### WHAT YOU ARE ASKED TO DO
Return, exactly as written, every line from the first line of the data below through the line that contains "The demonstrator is".

Data records
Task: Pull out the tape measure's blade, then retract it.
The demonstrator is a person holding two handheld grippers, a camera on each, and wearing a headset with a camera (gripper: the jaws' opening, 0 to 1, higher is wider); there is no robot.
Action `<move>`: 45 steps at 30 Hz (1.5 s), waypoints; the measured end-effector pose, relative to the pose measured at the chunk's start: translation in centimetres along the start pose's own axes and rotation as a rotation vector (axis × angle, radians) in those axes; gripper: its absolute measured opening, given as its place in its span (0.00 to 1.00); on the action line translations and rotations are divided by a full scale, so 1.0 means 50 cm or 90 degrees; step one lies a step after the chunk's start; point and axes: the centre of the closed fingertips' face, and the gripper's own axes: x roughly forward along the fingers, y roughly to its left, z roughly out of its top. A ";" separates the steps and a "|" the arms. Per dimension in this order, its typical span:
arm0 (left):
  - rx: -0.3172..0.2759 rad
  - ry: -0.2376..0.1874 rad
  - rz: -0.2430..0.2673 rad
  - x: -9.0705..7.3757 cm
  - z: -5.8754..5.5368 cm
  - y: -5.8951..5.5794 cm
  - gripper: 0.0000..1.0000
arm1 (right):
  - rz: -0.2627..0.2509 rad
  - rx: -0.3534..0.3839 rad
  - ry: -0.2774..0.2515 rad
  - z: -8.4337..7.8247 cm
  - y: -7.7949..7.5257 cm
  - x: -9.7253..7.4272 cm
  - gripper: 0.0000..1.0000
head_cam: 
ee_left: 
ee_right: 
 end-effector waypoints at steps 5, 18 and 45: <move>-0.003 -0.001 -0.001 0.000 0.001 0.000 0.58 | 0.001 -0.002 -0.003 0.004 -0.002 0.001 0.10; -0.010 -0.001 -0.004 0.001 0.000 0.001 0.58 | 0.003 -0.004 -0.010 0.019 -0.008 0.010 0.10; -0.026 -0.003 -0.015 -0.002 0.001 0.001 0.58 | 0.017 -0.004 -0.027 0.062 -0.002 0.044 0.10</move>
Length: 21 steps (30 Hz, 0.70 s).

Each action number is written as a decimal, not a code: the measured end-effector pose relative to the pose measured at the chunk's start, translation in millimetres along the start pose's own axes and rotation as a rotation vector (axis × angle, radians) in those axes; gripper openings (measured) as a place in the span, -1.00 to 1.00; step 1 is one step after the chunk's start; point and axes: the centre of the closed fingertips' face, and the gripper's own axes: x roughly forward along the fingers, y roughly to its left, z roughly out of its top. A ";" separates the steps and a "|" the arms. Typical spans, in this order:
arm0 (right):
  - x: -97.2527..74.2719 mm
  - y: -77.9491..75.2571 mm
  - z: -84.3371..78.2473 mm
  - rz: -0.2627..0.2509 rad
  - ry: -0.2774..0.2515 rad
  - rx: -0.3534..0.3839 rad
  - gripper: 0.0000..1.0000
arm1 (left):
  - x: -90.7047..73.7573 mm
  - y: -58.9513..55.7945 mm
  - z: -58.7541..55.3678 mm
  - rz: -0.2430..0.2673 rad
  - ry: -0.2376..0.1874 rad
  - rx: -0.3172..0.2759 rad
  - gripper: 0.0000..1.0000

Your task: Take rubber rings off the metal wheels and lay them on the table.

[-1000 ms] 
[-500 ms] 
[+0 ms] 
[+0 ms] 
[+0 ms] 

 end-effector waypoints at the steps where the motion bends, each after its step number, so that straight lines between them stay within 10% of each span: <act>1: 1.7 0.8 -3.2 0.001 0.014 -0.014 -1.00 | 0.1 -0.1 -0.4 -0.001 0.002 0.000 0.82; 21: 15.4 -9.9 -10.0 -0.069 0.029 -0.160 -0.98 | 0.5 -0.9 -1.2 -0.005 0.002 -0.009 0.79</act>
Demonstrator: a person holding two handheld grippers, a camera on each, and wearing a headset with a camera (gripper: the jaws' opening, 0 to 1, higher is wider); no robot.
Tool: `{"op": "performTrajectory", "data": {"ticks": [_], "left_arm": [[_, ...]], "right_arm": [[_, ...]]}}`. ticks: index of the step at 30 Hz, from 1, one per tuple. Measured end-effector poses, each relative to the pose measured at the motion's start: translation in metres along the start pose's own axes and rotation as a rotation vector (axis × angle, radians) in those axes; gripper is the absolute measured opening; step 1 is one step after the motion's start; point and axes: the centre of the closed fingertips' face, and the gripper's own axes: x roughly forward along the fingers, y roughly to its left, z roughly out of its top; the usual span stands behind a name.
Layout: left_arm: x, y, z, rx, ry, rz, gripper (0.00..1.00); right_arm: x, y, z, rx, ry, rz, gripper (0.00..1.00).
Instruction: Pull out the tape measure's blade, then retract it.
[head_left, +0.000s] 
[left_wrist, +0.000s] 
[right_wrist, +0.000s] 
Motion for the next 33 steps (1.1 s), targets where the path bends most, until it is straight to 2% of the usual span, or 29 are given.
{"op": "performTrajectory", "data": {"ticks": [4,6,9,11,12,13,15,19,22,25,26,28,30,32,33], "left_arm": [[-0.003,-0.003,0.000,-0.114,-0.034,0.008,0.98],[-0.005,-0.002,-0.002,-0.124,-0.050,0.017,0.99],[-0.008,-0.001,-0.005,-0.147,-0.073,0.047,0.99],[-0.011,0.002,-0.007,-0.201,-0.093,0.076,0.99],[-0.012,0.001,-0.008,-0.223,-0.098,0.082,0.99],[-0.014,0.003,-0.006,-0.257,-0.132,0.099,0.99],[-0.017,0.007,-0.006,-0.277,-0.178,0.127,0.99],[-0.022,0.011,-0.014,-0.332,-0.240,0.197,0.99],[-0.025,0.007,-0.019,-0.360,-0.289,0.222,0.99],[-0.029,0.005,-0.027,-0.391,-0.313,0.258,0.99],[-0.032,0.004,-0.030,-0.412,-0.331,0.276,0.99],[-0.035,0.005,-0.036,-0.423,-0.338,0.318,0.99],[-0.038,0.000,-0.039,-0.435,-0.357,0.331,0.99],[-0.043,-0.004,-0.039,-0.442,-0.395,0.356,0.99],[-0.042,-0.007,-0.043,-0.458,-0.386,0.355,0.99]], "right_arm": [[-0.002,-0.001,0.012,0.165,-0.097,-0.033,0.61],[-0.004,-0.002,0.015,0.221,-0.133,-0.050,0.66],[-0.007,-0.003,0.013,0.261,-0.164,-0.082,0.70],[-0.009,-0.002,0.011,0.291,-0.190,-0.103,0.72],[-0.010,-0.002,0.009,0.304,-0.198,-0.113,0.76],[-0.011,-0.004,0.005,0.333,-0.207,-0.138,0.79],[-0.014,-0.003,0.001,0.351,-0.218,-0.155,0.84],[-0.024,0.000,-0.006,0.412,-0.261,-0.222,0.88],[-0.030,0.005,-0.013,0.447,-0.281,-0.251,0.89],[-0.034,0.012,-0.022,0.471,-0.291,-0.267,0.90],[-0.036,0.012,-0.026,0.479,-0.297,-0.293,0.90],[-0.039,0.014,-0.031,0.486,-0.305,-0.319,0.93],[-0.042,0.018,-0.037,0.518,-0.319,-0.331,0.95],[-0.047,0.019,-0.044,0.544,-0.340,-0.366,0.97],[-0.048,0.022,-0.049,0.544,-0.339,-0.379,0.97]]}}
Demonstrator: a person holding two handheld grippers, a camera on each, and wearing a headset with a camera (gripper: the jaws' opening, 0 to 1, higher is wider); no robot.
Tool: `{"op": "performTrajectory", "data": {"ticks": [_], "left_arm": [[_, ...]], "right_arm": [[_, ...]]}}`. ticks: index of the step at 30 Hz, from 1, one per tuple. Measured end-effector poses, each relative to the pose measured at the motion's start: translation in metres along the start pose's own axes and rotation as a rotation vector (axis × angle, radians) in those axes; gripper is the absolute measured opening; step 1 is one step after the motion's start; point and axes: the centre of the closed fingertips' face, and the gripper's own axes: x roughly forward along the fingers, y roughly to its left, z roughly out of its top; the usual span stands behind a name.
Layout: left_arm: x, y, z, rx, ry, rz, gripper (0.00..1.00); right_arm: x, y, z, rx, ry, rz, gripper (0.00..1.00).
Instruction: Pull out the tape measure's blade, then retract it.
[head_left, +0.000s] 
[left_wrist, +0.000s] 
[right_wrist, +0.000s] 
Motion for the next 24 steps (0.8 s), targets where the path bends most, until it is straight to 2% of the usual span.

### EXERCISE OUTPUT
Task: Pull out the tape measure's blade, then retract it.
The demonstrator is a person holding two handheld grippers, a camera on each, and wearing a headset with a camera (gripper: the jaws' opening, 0 to 1, higher is wider); there is no robot.

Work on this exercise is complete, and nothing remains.